By on December 10, 2007

I’m sick of it! Yes. I’m completely sick and tired of manufacturers overpackaging toys. It seems everywhere I look, there’s a child or parent struggling to open a toy. It’s become dangerous. You’ve been there, or maybe you’ve heard me screaming for the toolbox to get my daughter’s doll out of the packaging. This was not a simple cut-with-scissors process. Oh no! This required a screwdriver and wire cutters, and I even broke a sweat. It took me more than 10 minutes to open! Heck. The doll’s hair was stitched to plastic and cardboard. Maybe they need to include labels on the boxes that state “some unassembly required” — or maybe they just need to lighten up.

When I finally got the toy opened, I was surrounded by packaging. It’s even worse on special occasions, when a few toys from friends and relatives produce enough waste to cover my living-room floor. Surely I’m not alone in my thoughts.

Few things really set me off, but this is one of them. I don’t want to “deprive” my children, but who needs all this junk? I’m bombarded with goodie bags at every kiddie party, everything is being sold in collections and I’ve simply had enough. I’m not buying any more of these junk toys in their overpackaged containers.

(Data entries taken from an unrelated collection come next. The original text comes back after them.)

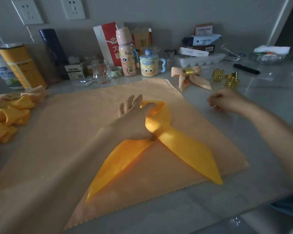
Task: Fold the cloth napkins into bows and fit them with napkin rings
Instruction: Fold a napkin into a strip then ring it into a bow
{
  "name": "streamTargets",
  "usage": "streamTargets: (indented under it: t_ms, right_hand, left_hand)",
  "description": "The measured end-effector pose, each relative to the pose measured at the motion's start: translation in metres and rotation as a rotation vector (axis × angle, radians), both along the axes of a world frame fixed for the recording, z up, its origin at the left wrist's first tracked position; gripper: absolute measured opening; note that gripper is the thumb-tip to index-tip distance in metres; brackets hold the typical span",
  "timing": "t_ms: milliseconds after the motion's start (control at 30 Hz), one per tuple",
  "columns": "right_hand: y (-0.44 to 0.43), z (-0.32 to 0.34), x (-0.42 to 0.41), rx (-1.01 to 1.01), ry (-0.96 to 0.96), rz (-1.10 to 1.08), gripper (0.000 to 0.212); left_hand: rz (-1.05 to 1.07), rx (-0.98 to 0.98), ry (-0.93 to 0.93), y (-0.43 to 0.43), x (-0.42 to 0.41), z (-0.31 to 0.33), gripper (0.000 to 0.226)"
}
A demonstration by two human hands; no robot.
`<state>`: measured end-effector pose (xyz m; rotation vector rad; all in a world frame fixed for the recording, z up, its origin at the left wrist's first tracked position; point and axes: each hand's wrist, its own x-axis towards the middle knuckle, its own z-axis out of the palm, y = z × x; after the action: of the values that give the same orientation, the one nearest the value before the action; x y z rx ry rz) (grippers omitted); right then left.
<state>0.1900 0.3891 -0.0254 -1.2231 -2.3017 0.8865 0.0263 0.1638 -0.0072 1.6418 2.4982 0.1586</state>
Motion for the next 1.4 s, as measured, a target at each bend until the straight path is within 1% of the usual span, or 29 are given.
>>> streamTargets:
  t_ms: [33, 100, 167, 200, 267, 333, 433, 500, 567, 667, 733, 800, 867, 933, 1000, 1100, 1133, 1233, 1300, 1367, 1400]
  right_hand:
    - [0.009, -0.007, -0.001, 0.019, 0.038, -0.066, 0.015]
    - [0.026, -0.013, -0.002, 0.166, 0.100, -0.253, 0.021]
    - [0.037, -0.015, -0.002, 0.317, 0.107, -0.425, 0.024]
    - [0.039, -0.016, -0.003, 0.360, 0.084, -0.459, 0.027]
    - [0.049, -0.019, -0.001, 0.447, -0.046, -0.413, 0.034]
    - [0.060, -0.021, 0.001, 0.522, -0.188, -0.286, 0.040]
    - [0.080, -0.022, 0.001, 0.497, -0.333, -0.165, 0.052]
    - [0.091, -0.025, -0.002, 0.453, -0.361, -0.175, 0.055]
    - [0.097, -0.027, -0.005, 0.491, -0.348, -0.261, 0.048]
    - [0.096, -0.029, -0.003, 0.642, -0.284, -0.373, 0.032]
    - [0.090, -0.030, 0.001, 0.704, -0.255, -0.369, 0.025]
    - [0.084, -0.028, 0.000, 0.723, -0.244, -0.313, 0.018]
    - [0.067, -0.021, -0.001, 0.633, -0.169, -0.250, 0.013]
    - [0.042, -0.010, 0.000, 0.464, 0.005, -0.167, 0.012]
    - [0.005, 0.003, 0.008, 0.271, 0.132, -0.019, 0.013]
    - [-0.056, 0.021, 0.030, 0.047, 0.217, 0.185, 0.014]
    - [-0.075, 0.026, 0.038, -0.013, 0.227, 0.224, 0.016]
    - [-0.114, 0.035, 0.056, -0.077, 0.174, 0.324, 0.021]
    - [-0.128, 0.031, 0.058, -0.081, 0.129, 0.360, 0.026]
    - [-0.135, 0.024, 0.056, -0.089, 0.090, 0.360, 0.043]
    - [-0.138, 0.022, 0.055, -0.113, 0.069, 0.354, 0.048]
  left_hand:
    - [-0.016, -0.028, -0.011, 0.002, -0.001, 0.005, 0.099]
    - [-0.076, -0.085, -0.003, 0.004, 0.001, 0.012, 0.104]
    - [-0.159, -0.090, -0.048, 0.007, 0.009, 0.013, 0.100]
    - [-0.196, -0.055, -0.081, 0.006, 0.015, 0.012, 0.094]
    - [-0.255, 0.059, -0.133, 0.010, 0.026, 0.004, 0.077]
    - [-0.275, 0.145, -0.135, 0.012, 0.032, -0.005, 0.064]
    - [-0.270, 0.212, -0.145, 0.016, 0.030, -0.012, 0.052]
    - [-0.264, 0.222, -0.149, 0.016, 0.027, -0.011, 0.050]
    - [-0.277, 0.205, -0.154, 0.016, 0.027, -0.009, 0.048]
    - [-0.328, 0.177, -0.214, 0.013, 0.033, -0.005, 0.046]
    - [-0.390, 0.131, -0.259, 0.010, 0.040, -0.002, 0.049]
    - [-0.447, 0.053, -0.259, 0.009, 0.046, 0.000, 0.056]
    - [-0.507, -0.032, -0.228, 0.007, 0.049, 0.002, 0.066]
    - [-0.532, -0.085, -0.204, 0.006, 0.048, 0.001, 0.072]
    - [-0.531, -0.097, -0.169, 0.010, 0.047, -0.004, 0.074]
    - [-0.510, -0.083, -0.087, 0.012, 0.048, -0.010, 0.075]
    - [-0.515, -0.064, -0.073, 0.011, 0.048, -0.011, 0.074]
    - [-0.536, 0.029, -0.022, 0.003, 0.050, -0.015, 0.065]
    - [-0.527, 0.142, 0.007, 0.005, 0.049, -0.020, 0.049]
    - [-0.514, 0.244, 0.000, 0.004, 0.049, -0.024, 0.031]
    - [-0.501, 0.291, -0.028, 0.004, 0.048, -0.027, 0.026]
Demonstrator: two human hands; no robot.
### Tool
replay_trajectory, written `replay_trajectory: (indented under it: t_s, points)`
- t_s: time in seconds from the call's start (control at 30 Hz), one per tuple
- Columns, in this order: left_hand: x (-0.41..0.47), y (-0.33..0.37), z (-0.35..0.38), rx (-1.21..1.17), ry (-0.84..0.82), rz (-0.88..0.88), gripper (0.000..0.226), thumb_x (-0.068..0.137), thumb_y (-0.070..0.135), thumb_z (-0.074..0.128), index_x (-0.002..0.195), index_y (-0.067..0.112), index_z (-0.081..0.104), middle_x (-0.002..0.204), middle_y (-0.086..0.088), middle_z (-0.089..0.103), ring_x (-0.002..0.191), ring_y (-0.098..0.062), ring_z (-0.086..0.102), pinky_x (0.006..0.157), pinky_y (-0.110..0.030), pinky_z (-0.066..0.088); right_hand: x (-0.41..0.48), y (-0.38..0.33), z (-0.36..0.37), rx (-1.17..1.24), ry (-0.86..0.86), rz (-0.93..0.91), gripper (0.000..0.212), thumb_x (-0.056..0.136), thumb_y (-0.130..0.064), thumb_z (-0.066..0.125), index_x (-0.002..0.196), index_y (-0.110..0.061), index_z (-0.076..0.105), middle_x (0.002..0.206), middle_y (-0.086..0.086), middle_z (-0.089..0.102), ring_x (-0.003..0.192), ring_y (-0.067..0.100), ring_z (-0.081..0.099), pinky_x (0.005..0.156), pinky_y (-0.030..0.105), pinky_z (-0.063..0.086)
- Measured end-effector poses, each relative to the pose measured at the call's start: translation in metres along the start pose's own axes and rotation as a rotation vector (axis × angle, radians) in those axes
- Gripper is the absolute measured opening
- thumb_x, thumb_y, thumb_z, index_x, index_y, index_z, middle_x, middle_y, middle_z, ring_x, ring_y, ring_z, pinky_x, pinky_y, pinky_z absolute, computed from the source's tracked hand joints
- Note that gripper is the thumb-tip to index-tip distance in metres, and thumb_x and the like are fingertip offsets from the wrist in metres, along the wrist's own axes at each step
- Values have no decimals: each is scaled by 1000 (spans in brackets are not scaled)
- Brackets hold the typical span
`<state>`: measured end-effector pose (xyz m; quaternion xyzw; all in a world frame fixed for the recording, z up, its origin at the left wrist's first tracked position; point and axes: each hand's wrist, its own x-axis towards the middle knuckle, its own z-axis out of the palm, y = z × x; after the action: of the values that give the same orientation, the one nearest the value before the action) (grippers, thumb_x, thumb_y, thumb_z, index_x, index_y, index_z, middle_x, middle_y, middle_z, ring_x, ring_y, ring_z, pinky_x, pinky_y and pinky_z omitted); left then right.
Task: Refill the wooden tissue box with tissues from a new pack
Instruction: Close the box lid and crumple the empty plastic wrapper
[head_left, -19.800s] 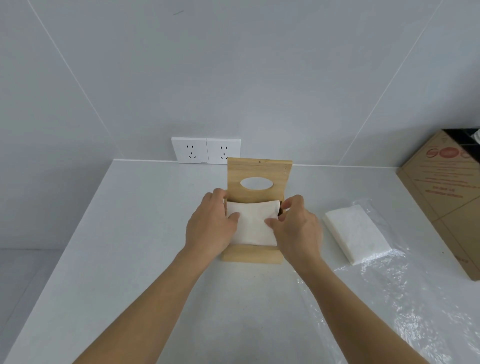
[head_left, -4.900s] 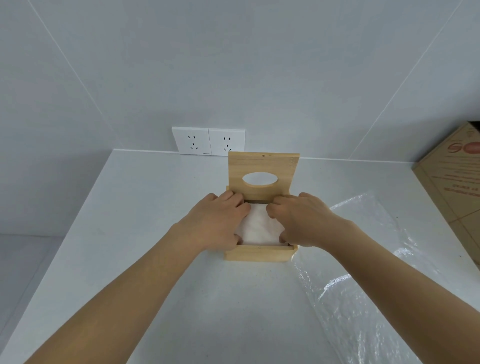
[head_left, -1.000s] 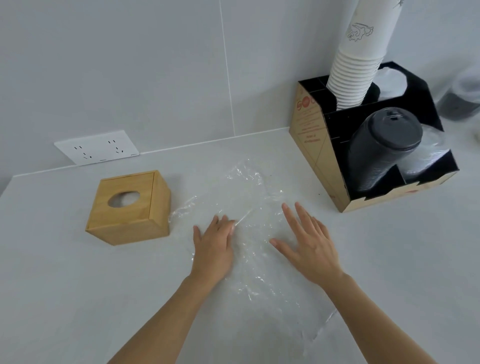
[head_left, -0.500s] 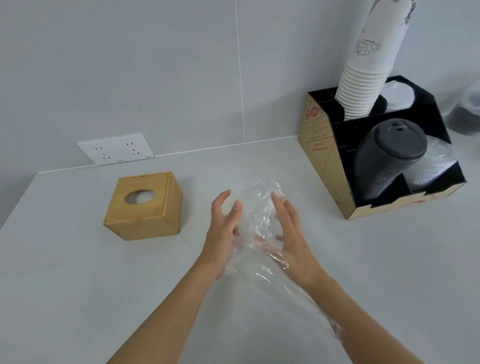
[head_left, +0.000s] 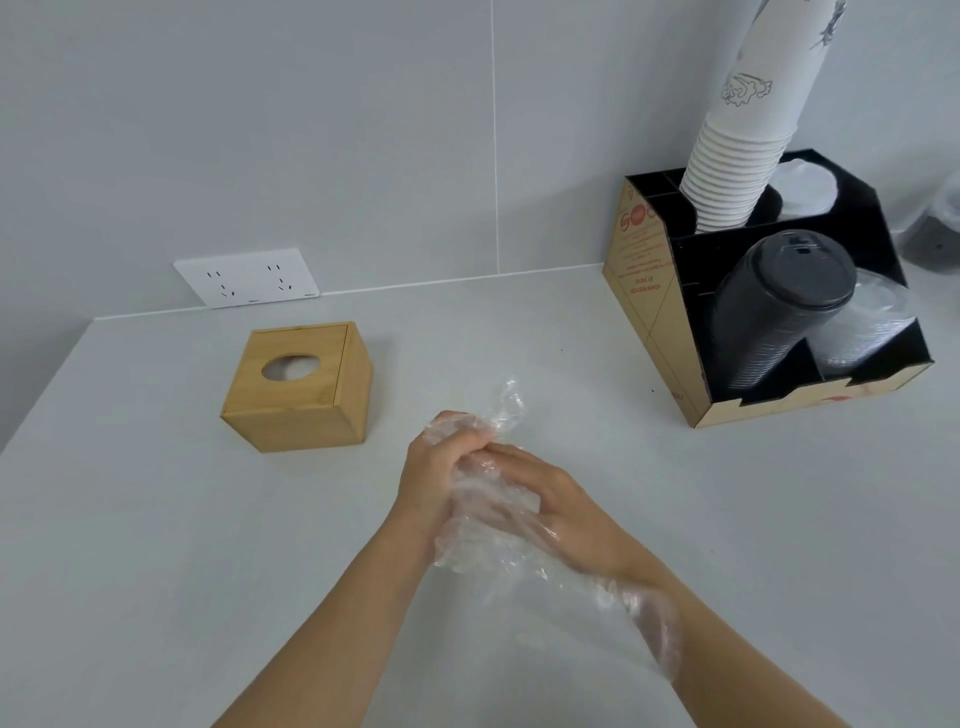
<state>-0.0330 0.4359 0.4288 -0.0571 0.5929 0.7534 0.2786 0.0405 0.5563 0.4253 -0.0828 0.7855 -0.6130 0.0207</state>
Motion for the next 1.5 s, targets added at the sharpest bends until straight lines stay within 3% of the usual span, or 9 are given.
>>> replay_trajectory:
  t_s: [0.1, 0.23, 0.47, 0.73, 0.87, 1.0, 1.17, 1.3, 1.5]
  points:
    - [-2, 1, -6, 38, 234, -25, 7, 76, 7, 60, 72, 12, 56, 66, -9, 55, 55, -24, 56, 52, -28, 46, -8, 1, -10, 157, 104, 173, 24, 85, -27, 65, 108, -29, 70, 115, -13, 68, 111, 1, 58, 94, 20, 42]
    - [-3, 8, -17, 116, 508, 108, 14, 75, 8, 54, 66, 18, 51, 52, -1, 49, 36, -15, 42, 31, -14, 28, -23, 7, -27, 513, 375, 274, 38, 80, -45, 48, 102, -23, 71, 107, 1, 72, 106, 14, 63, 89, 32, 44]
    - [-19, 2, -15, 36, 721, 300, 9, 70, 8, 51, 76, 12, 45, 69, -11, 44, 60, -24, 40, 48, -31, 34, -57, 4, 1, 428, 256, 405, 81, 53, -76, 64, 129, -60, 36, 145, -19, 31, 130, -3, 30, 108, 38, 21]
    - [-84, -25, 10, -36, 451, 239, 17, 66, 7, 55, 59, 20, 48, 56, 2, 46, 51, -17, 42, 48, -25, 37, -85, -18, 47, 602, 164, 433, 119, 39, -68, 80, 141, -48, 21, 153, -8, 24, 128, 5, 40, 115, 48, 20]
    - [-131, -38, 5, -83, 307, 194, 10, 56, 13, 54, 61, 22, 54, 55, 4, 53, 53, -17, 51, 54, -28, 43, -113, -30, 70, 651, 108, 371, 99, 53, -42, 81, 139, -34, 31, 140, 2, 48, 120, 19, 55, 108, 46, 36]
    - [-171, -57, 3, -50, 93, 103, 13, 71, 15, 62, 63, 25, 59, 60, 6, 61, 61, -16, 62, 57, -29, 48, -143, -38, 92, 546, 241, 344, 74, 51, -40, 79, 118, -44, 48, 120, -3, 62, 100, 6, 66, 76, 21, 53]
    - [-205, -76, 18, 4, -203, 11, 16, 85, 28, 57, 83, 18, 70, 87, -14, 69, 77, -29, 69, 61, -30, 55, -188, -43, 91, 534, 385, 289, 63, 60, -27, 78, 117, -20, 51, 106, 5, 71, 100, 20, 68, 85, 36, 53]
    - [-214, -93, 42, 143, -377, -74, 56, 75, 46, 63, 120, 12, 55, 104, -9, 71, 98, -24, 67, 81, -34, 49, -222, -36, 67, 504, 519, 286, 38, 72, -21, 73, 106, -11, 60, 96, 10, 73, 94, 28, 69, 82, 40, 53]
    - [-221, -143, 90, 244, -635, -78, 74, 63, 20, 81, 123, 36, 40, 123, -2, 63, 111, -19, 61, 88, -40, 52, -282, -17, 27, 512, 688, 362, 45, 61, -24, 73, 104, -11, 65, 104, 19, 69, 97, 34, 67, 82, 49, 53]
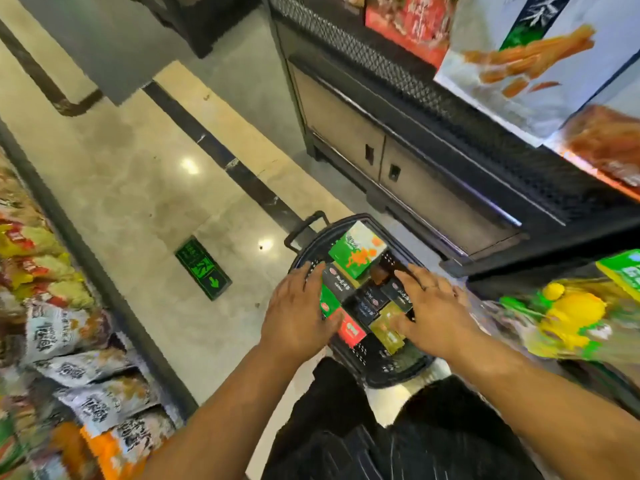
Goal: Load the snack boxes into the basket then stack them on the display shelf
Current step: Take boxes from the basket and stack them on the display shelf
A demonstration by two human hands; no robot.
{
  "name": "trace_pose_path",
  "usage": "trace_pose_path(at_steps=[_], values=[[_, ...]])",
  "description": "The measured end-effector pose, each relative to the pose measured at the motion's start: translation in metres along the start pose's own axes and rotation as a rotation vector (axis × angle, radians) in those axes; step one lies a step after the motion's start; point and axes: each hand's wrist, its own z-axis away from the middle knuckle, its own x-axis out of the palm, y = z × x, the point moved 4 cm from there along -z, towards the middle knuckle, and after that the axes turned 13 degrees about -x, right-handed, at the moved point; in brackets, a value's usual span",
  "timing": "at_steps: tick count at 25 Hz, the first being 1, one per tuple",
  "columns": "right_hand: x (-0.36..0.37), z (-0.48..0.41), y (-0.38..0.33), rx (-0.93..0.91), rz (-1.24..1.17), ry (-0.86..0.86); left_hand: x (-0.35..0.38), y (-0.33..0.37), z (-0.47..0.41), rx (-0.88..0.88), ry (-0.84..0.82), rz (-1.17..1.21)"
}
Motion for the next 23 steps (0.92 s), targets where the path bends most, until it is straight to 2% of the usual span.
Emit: trace_pose_path(at_steps=[4, 10, 13, 17, 23], values=[[0.019, -0.045, -0.003, 0.185, -0.153, 0.086, 0.012, -0.012, -0.089, 0.107, -0.096, -0.023], [0.099, -0.092, 0.033, 0.343, -0.317, 0.068, 0.114, -0.004, -0.217, 0.029, -0.341, 0.162], [0.144, -0.118, 0.056, 0.374, -0.382, 0.066, 0.179, -0.005, -0.279, -0.046, -0.399, 0.191], [0.199, -0.150, 0.081, 0.368, -0.423, 0.065, 0.250, -0.017, -0.340, -0.095, -0.375, 0.248], [0.256, -0.187, 0.113, 0.351, -0.470, 0.003, 0.299, -0.025, -0.381, -0.115, -0.571, 0.363]])
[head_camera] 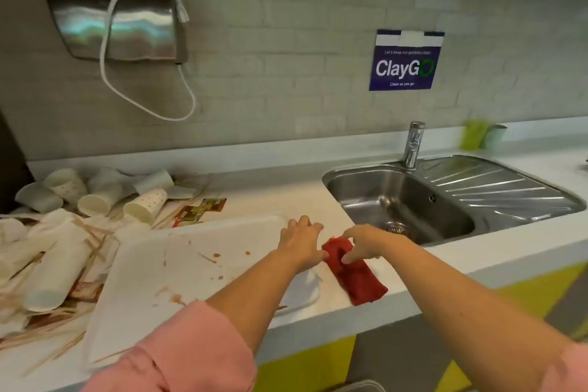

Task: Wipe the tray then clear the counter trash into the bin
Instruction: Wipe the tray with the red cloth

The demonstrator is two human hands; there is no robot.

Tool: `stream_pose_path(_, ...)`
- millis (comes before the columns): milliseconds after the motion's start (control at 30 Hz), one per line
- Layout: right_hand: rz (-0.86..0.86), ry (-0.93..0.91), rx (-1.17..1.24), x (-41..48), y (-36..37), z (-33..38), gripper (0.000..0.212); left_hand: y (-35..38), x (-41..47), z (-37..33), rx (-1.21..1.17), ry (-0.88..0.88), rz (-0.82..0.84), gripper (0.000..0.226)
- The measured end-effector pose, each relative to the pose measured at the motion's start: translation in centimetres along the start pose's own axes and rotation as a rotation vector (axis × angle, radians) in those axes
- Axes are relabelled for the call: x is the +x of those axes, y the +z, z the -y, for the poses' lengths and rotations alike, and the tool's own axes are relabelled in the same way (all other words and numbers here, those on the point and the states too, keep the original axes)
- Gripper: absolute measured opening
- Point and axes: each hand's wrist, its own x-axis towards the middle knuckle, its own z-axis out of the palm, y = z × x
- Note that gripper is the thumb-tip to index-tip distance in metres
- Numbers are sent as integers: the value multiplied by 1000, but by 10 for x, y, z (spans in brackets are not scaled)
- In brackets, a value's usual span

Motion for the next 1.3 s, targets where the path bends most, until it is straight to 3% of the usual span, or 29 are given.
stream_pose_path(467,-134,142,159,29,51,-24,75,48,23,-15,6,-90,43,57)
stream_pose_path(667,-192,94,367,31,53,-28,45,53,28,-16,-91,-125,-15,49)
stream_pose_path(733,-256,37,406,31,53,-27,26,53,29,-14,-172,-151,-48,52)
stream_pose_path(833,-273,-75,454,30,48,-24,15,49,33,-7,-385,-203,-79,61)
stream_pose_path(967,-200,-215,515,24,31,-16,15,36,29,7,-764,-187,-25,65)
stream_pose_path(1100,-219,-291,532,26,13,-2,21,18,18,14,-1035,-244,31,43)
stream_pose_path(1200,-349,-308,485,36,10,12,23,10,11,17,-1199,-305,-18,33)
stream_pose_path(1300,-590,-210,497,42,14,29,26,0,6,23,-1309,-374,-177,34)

Thankfully, I’ve discovered the following options to combat my package rage.

TOY-LENDING LIBRARIES: Toy libraries offer quality play materials to families with young children. They’re more fun than the toy store because not only do you not get sticker shock, there’s no packaging. Your children can play with toys before borrowing them. This can help parents research toys prior to purchasing them, and decrease the likelihood of purchasing yet another toy that gets tossed aside. While some toy libraries are free to the public, others charge a membership fee, but it’s well worth it. They provide a valuable service in a community and have a knowledgeable staff that can assist you in choosing age- and stage-appropriate toys.

TOY SWAPS: Eco-frugal parents are beginning to swap toys. If you have computer access, visit and If there’s nothing in your area, start your own toy swap in your community or with friends and family.

PRE-CYCLE AND REUSABLE GIFT WRAP: Ask yourself what the toy and packaging is made from and whether it’s recyclable, and look for minimal packaging. Try wrapping your gifts with a gift. Use a reusable container, such as a basket or drawstring fabric bag.

GIVE ITEMS A SECOND LIFE: Purchasing secondhand toys is ecofriendly and frugal.

EXPRESS YOURSELF: Mail manufacturers and tell them exactly how you feel about their packaging.

GIVE FROM THE HEART: Give the gift of time or homemade items.